The controversy in this case grows out of certain articles of agreement, signed and sealed, by William Ridgeway, and the defendant Toram, bearing date on the 29th of September, 1849, by which, Ridgeway, in consideration of the sum of $8,711, or the value thereof, to be paid or transferred to him, as in the agreement is specified, covenanted and agreed with Toram, on or before the 20th day of October, then ensuing, to convey to him in fee simple, certain real estate in Baltimore county, with the buildings, improvements, and appurtenances, and, also, on or before said day, to convey, assign and transfer to him, for the same consideration, various articles of personal property, farm stock, and crops on said farm, included in an inventory therewith given, and exhibited to said Toram. And Toram, on his part, covenanted and agreed, that on the execution and production of the conveyance for the farm, and the assignment and transfer of the personal property, &c., he would pay, or cause to be paid, and transferred to Ridgeway, the amount of $8,711, as in the agreement is expressed. That is to say, the sum of $800, in cash, also to give and execute to him abond and mortgage on said farm for the sum of $450, payable in one year. Secure him, Ridgeway, five quarters’ rent of the dwelling house and manufacturing establishment, where Toram then lived and carried on his business in Philadelphia, the five quarters amounting to $500, and also by some proper instrument of writing, transfer to Ridgeway the fixtures, improvements, and bottles of said establishment. The fixtures and improvements to be rated at $1,500, and the bottles guaranteed to be worth $5,000, at the rate of $6 50 per gross, the number being seven hundred and twenty gross, and in case [306]*306there were in the establishment a greater number of bottles than specified, they were to be given in. The cash payment, the mortgage, the fixtures, bottles, &c., amounting to the sum of $8,250, to which was to be added a stock of porter, ale and cider, to the amount of $400, at the price stipulated in the agreement, leaving a balance of $61 to be paid on the day of settlement. And to the performance of these mutual stipulations, the parties bound themselves, each to the other, in the sum of $1,800.

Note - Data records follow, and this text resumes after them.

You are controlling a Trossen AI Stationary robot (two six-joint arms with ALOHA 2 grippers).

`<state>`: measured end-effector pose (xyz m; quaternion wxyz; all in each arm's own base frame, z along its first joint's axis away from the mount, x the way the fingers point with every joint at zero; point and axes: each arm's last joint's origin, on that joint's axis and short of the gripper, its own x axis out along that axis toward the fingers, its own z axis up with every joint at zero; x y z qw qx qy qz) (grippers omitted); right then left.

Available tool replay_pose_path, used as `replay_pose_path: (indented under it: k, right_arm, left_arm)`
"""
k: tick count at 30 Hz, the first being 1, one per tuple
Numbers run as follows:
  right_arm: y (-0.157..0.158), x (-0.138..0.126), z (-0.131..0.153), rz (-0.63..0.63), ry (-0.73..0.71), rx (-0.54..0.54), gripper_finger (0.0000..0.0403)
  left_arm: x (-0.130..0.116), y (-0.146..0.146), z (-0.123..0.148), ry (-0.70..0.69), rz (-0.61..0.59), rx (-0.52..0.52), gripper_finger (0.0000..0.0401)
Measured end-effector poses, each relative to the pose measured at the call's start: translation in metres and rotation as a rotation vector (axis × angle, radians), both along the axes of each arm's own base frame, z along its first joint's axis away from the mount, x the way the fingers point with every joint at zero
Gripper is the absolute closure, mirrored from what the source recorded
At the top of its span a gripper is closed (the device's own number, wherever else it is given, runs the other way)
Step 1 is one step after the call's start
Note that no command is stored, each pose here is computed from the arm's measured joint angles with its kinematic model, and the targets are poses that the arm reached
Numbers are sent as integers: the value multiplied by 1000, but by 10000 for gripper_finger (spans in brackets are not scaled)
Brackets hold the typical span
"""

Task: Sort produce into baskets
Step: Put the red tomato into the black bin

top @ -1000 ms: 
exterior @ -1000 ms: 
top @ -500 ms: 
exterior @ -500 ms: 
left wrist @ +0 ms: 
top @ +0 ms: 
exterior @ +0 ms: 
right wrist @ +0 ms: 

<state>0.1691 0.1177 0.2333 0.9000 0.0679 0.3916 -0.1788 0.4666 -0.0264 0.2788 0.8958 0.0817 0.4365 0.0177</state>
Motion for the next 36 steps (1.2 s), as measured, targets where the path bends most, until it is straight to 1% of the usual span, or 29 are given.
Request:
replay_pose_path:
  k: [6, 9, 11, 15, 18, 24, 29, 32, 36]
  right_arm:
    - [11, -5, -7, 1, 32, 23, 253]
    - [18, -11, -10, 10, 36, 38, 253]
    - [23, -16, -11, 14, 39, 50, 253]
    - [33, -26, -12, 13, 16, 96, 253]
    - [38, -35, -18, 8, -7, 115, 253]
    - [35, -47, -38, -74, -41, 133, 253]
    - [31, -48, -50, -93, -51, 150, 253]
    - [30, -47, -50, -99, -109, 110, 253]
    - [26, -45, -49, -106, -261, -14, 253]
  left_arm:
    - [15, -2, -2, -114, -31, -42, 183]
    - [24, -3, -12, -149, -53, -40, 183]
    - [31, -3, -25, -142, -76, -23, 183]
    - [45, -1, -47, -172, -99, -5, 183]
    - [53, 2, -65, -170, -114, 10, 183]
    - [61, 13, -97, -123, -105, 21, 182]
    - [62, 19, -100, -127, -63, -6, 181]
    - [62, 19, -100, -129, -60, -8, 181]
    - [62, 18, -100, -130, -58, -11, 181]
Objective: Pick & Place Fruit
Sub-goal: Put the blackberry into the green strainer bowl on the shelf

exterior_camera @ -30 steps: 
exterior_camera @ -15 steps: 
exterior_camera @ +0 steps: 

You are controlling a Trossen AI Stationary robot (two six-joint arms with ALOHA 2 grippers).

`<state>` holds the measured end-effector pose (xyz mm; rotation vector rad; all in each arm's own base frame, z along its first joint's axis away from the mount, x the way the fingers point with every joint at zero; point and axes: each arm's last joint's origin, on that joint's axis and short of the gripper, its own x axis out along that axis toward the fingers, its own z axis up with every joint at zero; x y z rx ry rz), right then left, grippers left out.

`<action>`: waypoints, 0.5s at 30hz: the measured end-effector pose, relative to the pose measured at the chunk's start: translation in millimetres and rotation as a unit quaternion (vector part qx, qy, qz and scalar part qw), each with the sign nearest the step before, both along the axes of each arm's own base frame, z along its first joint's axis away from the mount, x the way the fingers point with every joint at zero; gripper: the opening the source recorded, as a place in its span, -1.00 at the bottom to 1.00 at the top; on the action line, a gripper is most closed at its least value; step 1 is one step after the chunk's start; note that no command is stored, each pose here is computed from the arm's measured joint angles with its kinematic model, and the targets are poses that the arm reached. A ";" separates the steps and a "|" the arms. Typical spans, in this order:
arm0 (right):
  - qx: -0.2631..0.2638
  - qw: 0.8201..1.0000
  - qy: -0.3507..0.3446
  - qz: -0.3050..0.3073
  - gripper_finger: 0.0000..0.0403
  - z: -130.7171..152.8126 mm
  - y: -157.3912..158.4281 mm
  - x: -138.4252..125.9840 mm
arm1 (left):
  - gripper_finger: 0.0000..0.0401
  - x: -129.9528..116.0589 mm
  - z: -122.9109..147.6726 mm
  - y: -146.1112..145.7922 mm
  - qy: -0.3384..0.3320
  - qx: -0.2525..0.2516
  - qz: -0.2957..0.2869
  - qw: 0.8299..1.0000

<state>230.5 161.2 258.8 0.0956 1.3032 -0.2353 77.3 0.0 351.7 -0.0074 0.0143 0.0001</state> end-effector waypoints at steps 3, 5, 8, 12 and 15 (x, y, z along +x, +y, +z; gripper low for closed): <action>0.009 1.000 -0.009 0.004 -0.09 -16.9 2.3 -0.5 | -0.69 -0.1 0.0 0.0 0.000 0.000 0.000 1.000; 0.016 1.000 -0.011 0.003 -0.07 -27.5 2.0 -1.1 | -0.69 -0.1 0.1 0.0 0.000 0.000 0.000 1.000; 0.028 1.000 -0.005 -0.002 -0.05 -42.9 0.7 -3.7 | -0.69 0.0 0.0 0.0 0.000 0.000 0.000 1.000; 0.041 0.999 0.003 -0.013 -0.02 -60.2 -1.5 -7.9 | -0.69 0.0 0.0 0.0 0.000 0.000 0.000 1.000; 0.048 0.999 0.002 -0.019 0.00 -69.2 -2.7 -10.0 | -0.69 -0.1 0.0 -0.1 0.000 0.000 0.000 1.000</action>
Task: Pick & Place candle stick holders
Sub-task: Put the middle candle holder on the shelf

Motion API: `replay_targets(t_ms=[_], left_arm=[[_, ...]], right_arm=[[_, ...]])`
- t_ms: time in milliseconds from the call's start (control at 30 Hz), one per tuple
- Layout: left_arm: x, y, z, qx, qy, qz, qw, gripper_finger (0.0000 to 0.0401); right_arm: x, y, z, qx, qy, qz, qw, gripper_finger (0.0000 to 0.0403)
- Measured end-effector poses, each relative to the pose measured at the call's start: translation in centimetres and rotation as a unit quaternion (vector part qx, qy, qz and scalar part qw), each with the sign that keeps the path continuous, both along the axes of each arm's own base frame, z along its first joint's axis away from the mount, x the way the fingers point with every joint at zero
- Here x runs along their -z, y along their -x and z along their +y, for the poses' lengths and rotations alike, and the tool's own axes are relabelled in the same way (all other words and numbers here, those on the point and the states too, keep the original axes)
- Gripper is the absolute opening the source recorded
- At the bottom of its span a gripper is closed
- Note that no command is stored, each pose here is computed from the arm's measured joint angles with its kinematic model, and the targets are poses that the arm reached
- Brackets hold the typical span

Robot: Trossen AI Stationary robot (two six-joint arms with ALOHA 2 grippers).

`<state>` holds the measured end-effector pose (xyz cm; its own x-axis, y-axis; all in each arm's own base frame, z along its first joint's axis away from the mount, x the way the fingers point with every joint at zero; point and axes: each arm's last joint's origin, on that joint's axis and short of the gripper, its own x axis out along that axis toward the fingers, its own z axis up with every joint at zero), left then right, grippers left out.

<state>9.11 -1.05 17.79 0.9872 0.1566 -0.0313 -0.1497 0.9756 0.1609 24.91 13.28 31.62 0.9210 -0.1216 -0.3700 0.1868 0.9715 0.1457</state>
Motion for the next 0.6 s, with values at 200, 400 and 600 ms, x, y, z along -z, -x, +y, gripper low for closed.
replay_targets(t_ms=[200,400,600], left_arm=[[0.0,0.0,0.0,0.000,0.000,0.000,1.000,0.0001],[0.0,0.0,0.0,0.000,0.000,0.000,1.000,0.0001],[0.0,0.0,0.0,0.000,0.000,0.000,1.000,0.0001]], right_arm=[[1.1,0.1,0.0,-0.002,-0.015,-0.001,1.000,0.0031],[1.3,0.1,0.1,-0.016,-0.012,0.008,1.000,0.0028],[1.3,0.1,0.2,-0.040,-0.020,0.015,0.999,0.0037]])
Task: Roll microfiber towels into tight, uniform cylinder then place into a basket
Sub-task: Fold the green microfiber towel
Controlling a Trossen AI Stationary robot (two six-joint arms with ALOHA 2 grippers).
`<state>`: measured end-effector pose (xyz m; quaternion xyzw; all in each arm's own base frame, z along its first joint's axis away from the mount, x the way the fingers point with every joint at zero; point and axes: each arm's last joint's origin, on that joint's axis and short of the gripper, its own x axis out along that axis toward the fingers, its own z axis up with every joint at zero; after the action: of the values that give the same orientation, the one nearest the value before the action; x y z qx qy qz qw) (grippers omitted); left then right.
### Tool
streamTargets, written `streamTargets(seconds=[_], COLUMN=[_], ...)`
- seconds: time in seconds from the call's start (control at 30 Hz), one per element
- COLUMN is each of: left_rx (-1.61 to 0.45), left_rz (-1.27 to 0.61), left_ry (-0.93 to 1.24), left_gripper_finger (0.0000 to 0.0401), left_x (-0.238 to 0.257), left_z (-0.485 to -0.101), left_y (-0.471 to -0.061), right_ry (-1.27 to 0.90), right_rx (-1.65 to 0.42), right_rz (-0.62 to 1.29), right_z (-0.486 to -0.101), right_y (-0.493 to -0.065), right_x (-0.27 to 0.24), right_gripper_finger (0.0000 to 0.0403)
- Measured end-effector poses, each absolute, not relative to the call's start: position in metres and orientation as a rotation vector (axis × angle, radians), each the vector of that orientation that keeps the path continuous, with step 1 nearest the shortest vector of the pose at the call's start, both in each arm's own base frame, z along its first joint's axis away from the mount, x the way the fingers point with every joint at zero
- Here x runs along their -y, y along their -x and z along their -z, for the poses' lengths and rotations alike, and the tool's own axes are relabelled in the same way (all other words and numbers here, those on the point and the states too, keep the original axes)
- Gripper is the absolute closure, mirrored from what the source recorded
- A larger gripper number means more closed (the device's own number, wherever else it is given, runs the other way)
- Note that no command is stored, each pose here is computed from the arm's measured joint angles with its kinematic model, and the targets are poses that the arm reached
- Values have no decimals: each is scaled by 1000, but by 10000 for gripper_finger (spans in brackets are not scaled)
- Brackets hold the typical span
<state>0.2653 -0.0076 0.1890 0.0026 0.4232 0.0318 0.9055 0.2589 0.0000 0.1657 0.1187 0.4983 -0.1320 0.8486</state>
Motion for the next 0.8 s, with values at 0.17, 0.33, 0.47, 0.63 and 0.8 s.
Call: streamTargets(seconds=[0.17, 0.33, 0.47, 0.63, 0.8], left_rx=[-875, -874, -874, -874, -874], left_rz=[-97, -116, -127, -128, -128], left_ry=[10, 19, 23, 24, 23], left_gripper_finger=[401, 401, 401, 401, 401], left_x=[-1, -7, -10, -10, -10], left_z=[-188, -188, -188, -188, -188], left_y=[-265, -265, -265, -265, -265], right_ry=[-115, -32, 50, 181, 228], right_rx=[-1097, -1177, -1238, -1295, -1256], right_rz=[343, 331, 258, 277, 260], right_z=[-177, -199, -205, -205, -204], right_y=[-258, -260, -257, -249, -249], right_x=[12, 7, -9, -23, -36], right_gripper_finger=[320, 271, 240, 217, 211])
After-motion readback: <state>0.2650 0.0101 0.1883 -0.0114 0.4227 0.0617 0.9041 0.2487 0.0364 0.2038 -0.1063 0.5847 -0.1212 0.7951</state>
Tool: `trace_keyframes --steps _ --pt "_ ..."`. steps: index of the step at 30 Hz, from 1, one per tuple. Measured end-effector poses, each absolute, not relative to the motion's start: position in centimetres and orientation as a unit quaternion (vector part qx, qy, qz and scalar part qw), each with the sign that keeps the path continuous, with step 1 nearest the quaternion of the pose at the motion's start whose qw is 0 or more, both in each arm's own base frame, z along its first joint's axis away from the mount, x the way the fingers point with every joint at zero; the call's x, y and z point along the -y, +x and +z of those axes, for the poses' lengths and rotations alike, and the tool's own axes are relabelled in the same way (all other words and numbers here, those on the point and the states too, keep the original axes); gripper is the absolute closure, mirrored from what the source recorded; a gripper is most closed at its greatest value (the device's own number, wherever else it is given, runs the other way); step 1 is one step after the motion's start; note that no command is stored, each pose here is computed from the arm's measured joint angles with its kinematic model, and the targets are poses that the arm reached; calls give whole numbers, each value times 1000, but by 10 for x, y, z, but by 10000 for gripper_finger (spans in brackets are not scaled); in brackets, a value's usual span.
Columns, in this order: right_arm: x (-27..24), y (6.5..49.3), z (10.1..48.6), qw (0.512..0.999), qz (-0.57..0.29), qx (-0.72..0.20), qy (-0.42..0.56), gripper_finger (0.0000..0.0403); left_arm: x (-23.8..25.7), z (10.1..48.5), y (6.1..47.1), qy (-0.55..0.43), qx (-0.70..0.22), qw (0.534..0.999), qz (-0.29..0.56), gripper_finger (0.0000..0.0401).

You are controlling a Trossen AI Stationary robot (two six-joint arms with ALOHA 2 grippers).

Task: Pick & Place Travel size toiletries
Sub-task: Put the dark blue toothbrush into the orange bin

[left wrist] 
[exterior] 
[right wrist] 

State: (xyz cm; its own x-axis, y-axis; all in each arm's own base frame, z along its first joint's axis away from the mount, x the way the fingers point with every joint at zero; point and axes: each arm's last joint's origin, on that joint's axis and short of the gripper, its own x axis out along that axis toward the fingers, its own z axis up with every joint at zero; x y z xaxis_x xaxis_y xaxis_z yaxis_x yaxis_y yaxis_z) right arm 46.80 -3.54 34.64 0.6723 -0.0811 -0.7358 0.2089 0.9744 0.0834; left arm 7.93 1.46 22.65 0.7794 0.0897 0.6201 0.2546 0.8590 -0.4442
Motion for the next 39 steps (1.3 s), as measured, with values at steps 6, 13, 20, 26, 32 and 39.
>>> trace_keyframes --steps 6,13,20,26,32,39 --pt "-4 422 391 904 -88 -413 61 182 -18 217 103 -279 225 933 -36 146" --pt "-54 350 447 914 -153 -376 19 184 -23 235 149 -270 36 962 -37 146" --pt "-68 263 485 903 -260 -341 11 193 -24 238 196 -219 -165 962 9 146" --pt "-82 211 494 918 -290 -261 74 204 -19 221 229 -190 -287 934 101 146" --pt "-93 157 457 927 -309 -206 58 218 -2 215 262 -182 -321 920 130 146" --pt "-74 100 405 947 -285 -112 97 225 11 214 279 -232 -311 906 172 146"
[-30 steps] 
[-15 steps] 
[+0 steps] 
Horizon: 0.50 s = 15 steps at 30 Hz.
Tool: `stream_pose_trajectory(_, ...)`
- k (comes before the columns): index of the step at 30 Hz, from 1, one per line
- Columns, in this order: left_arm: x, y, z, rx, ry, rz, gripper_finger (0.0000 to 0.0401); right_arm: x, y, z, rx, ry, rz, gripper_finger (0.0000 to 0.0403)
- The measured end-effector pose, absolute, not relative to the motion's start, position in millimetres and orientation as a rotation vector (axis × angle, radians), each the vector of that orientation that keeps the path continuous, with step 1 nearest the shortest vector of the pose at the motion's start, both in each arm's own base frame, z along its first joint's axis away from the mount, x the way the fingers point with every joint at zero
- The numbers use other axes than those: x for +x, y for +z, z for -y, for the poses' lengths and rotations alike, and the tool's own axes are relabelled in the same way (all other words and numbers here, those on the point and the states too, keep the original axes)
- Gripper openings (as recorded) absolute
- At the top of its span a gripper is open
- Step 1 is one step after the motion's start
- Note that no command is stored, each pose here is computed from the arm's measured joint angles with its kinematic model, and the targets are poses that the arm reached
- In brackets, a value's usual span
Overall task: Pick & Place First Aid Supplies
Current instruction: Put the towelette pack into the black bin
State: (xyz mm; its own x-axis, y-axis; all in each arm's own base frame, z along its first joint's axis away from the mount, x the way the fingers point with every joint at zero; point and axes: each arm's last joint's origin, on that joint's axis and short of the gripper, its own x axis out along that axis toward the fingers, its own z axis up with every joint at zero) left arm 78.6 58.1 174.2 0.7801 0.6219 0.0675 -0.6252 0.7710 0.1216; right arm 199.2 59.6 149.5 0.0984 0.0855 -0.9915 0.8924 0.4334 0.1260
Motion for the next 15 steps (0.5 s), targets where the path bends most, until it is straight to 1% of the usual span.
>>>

The bill alleges that the farm, which the complainant, Ridge-way, thus agreed, for the considerations mentioned, to convey to the defendant, was the property of his (the complainant’s) wife, she being a co-complainant, and that, with her consent, he entered into the contract. That in pursuance thereof, he and his said wife, did execute, and deliver, to the defendant, a deed in fee simple for the farm, which the said defendant has had enrolled, and that he, the defendant, hath also taken possession of the personal property, and crops, in said articles of agreement mentioned. That in getting possession of said deed and property, the said defendant has perpetrated upon complainants, a fraud, and that he obtained the possession by falsely pretending that there belonged to said establishment, bottles of the value of $5,000, at the price stipulated, when, in truth and in fact, there were only $999 30 cents worth, wherefore, the bill charges that the deficiency in the value of said bottles of $4,000 70, constitutes a charge upon said land, as purchase money, for the payment of which it is liable to be sold, also for the further sum of $200, part of the $800 to have been paid by the defendant in cash, the defendant having paid but $600, on account thereof.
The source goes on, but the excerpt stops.